# The task
Among the lines below, which ones contain the word "dark"? Copy every such line.

# Task input
== Segment start ==

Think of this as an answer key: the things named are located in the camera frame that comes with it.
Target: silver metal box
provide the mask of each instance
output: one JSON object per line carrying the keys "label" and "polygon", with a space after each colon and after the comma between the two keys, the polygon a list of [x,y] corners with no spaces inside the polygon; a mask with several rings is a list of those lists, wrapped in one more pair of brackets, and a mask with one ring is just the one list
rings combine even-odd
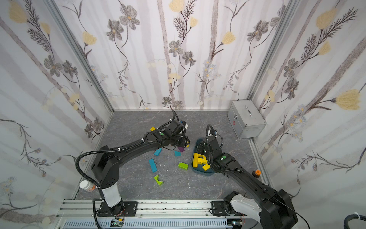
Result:
{"label": "silver metal box", "polygon": [[256,137],[267,124],[251,100],[233,101],[228,118],[238,138]]}

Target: blue block
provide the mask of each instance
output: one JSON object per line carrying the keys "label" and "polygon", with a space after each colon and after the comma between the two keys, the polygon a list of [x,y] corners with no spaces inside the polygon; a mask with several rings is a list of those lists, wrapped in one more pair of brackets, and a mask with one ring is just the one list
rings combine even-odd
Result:
{"label": "blue block", "polygon": [[158,169],[156,168],[154,159],[150,159],[149,160],[149,163],[150,163],[150,167],[151,167],[151,170],[153,171],[153,173],[155,173],[156,171],[158,171]]}
{"label": "blue block", "polygon": [[157,150],[155,151],[154,155],[155,155],[155,156],[159,156],[160,152],[161,152],[161,148],[160,148],[160,149],[157,149]]}

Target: metal corner post
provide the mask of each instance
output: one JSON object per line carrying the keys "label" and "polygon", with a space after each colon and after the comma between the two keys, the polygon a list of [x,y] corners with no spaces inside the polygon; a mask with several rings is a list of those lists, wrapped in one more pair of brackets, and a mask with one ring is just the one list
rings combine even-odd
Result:
{"label": "metal corner post", "polygon": [[88,63],[88,60],[85,58],[85,56],[81,50],[81,47],[79,46],[79,44],[76,41],[74,35],[72,34],[70,28],[68,27],[68,25],[67,25],[65,19],[63,18],[56,3],[54,2],[54,0],[43,0],[43,2],[45,3],[47,9],[50,11],[53,19],[55,20],[57,26],[61,30],[67,43],[70,45],[71,49],[73,50],[74,54],[76,55],[77,59],[82,64],[82,67],[88,74],[90,81],[93,83],[95,89],[99,93],[100,97],[102,98],[103,102],[107,106],[108,110],[111,113],[113,113],[114,109],[113,109],[109,99],[107,98],[102,87],[100,86],[97,77],[95,76],[94,72],[92,71],[92,69]]}
{"label": "metal corner post", "polygon": [[285,12],[283,13],[283,17],[282,20],[279,24],[278,29],[276,30],[276,33],[274,34],[274,37],[272,39],[272,42],[268,48],[268,51],[266,53],[266,56],[261,64],[261,67],[258,70],[257,76],[255,77],[255,80],[253,82],[253,85],[250,89],[250,92],[248,94],[247,99],[253,99],[255,92],[257,91],[258,87],[259,87],[259,83],[261,82],[264,73],[269,65],[269,63],[272,61],[272,58],[275,54],[275,51],[278,47],[278,45],[280,44],[281,38],[284,35],[284,32],[286,30],[286,28],[288,27],[288,25],[291,22],[291,19],[297,9],[297,6],[299,5],[301,0],[290,0]]}

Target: floral wallpaper
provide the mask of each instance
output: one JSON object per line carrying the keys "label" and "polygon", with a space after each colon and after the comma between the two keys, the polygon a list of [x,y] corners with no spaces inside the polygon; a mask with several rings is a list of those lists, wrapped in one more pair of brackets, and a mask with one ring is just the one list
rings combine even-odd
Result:
{"label": "floral wallpaper", "polygon": [[115,109],[228,109],[288,1],[55,0]]}
{"label": "floral wallpaper", "polygon": [[111,113],[43,1],[0,6],[0,225],[49,228]]}
{"label": "floral wallpaper", "polygon": [[342,228],[365,210],[365,10],[301,1],[253,99],[267,122],[256,142],[270,178],[311,228]]}

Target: green block
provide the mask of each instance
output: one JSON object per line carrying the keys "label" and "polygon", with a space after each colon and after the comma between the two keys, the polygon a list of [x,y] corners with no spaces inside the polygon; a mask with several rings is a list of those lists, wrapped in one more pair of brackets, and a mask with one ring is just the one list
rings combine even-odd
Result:
{"label": "green block", "polygon": [[184,170],[187,170],[188,169],[188,165],[183,163],[183,162],[180,162],[179,165],[178,165],[179,168],[181,169],[184,169]]}
{"label": "green block", "polygon": [[161,185],[163,184],[163,182],[162,182],[162,181],[159,181],[159,175],[156,175],[156,176],[154,177],[154,179],[155,179],[155,181],[158,183],[158,185],[159,185],[159,186],[161,186]]}

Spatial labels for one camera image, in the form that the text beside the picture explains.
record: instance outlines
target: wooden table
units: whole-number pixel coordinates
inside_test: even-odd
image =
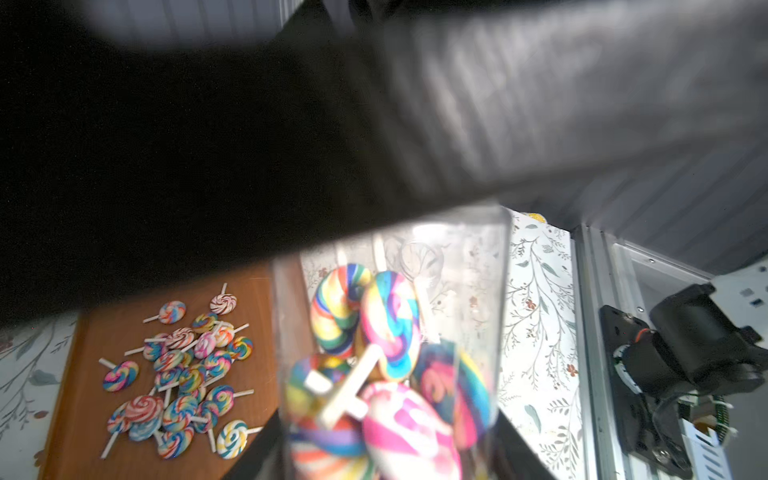
[[[132,442],[120,435],[105,460],[99,459],[107,444],[107,420],[123,402],[150,391],[154,381],[151,363],[140,353],[130,356],[139,364],[134,383],[120,392],[106,392],[101,382],[107,369],[98,363],[104,357],[113,363],[129,359],[123,352],[143,345],[156,333],[170,333],[189,326],[208,312],[211,297],[229,283],[227,293],[237,297],[237,308],[222,316],[235,327],[250,323],[237,335],[253,341],[253,353],[235,362],[227,376],[214,385],[230,385],[235,391],[254,389],[253,395],[235,400],[235,406],[219,420],[224,425],[242,419],[249,427],[264,425],[278,403],[276,361],[270,314],[270,276],[264,265],[255,265],[186,285],[174,286],[124,302],[100,306],[84,314],[75,333],[69,366],[62,382],[58,406],[51,424],[46,457],[40,478],[220,478],[234,463],[210,451],[205,435],[196,434],[190,447],[178,458],[163,460],[154,439]],[[187,313],[174,325],[141,320],[157,315],[170,300],[187,304]]]

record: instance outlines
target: lollipop
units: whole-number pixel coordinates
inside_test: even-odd
[[[306,480],[379,479],[379,472],[367,453],[359,457],[339,457],[293,435],[290,453],[293,466]]]
[[[208,420],[195,416],[197,400],[186,395],[175,399],[163,413],[163,428],[166,432],[180,432],[190,422],[205,423]]]
[[[197,407],[197,416],[208,420],[206,423],[194,423],[192,424],[195,432],[207,433],[208,442],[210,442],[210,450],[216,453],[216,439],[214,438],[214,427],[219,421],[219,406],[215,402],[202,402]]]
[[[229,385],[221,385],[214,387],[208,392],[206,400],[216,403],[219,407],[219,416],[226,415],[232,407],[235,405],[235,398],[243,395],[251,395],[253,390],[243,390],[242,392],[235,392],[235,390]]]
[[[371,271],[357,263],[340,266],[317,287],[310,322],[317,343],[341,358],[352,355],[362,292],[371,281]]]
[[[219,437],[216,439],[216,451],[219,452],[221,458],[235,458],[245,449],[248,435],[261,432],[261,429],[262,427],[248,429],[244,421],[233,420],[219,432]]]
[[[163,409],[160,409],[155,417],[146,422],[134,423],[131,425],[131,429],[128,430],[128,438],[134,442],[143,442],[152,435],[158,435],[157,430],[160,429],[160,425],[163,423],[162,413]]]
[[[179,350],[169,350],[154,361],[154,371],[165,372],[170,370],[181,363],[183,359],[184,354]]]
[[[187,312],[187,306],[184,305],[184,302],[180,302],[179,300],[174,300],[172,302],[168,302],[165,305],[163,305],[160,308],[160,312],[157,315],[144,319],[143,323],[160,319],[160,323],[165,323],[166,325],[170,325],[171,323],[176,323],[179,320],[181,320],[181,317],[184,316],[186,312]]]
[[[169,350],[181,350],[185,346],[192,343],[194,340],[194,333],[192,329],[186,326],[182,326],[180,329],[176,329],[165,339],[165,346]]]
[[[225,283],[221,287],[221,294],[210,299],[209,307],[211,312],[216,313],[217,315],[224,315],[234,310],[235,306],[237,306],[237,297],[229,293],[224,293],[226,291],[227,284]]]
[[[369,403],[363,438],[387,479],[460,480],[453,431],[418,393],[399,383],[376,382],[362,398]]]
[[[472,358],[459,350],[457,374],[455,357],[453,342],[422,345],[411,387],[422,394],[444,422],[453,424],[456,446],[467,449],[492,424],[490,398]]]
[[[131,427],[131,422],[125,418],[125,407],[127,405],[128,402],[119,406],[118,409],[114,411],[112,416],[109,417],[109,420],[107,420],[107,432],[111,433],[112,436],[109,438],[109,442],[107,442],[107,447],[101,453],[102,460],[107,458],[107,455],[112,449],[112,445],[114,444],[114,441],[117,439],[118,435],[123,432],[127,432]]]
[[[178,432],[165,432],[157,440],[157,454],[165,460],[176,458],[190,446],[194,430],[186,427]]]
[[[385,358],[371,379],[401,382],[408,378],[419,357],[420,342],[419,308],[411,283],[396,272],[378,273],[362,295],[355,341],[358,355],[370,343],[384,350]]]
[[[204,361],[203,365],[208,370],[208,375],[222,376],[230,371],[232,366],[232,357],[223,350],[217,350],[211,353]]]
[[[158,397],[140,395],[125,406],[125,418],[133,423],[142,423],[160,415],[163,401]]]
[[[111,371],[104,376],[104,381],[101,383],[104,390],[107,390],[108,392],[117,392],[118,390],[124,389],[133,383],[136,376],[139,374],[139,365],[130,360],[122,362],[120,365],[115,365],[106,359],[99,359],[98,362],[111,369]]]
[[[197,339],[193,353],[195,358],[204,359],[216,348],[216,337],[212,332],[205,332]]]
[[[179,393],[191,393],[197,390],[203,385],[205,372],[205,367],[200,364],[184,369],[179,376]]]
[[[165,347],[165,339],[168,337],[167,333],[158,333],[154,338],[144,339],[144,346],[128,350],[125,355],[133,355],[134,353],[143,353],[144,358],[150,362],[154,362],[157,358],[166,353],[168,349]]]
[[[210,332],[214,327],[214,323],[219,319],[216,313],[208,312],[200,315],[192,322],[192,330],[195,333]]]
[[[238,336],[227,346],[232,360],[245,360],[253,351],[253,342],[246,336]]]

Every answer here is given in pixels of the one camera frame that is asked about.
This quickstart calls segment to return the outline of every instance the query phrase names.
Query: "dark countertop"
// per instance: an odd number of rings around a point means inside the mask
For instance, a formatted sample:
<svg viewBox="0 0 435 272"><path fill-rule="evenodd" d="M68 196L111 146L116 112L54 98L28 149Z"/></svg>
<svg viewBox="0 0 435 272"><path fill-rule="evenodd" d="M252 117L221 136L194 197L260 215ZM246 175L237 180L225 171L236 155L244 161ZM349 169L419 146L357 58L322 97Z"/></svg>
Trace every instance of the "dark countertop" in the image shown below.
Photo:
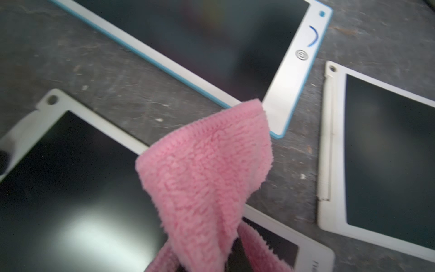
<svg viewBox="0 0 435 272"><path fill-rule="evenodd" d="M435 271L435 263L316 224L324 64L435 100L435 13L422 0L323 0L334 16L275 162L249 204L330 247L335 271ZM0 2L0 137L60 88L147 144L221 108L45 0Z"/></svg>

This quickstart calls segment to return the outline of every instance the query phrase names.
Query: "microfiber cloth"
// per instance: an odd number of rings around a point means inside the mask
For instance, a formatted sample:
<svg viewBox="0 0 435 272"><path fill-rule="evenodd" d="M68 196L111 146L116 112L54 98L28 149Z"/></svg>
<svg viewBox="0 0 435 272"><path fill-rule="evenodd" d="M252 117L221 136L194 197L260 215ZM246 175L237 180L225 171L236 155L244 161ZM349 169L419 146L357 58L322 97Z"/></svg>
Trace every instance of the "microfiber cloth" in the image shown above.
<svg viewBox="0 0 435 272"><path fill-rule="evenodd" d="M242 222L244 204L273 161L261 102L251 100L179 128L136 160L168 241L146 272L223 272L240 237L255 272L292 271Z"/></svg>

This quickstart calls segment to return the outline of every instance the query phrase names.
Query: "tablet screen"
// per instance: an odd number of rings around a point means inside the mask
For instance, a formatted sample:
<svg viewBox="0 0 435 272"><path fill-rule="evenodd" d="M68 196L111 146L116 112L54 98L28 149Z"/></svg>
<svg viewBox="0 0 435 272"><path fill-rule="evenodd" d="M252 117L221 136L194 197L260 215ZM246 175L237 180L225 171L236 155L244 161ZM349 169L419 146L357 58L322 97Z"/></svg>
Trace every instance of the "tablet screen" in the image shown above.
<svg viewBox="0 0 435 272"><path fill-rule="evenodd" d="M304 0L75 0L240 101L262 100Z"/></svg>
<svg viewBox="0 0 435 272"><path fill-rule="evenodd" d="M273 250L273 253L276 254L280 260L284 260L288 265L294 267L299 250L298 245L287 241L281 236L263 228L249 219L243 218L243 221L257 230L266 241L267 245Z"/></svg>
<svg viewBox="0 0 435 272"><path fill-rule="evenodd" d="M347 75L347 223L435 249L435 108Z"/></svg>
<svg viewBox="0 0 435 272"><path fill-rule="evenodd" d="M144 271L167 237L136 158L61 117L0 183L1 271Z"/></svg>

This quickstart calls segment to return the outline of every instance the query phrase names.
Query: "white tablet frame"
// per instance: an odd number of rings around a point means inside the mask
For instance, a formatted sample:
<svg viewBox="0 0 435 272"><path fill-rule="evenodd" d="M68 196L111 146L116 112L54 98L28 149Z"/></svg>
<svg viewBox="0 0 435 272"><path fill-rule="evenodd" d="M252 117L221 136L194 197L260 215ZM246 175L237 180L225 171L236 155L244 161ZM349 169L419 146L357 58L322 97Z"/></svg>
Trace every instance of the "white tablet frame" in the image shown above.
<svg viewBox="0 0 435 272"><path fill-rule="evenodd" d="M230 96L73 0L51 1L219 105L229 108L240 103L238 99ZM305 1L310 6L263 99L263 108L268 117L271 136L274 138L284 137L332 17L332 9L330 7L316 0ZM299 50L303 50L307 54L307 59L301 60L297 57L297 51Z"/></svg>
<svg viewBox="0 0 435 272"><path fill-rule="evenodd" d="M347 224L344 170L346 76L354 76L404 97L435 107L435 101L328 61L323 86L318 166L318 225L321 229L435 262L435 250Z"/></svg>
<svg viewBox="0 0 435 272"><path fill-rule="evenodd" d="M50 105L48 101L52 96L57 97L57 103ZM11 155L11 160L5 174L0 175L0 182L67 111L71 111L76 116L138 155L148 149L148 146L117 128L107 120L104 120L63 91L52 89L36 105L35 111L21 119L0 139L0 150L4 150ZM244 216L299 247L295 265L296 272L315 271L312 270L313 268L316 268L317 271L332 272L334 267L334 253L331 249L260 213L248 205L246 205Z"/></svg>

== Segment end ==

# Expected answer
Query: "dark countertop"
Trace every instance of the "dark countertop" in the image shown below.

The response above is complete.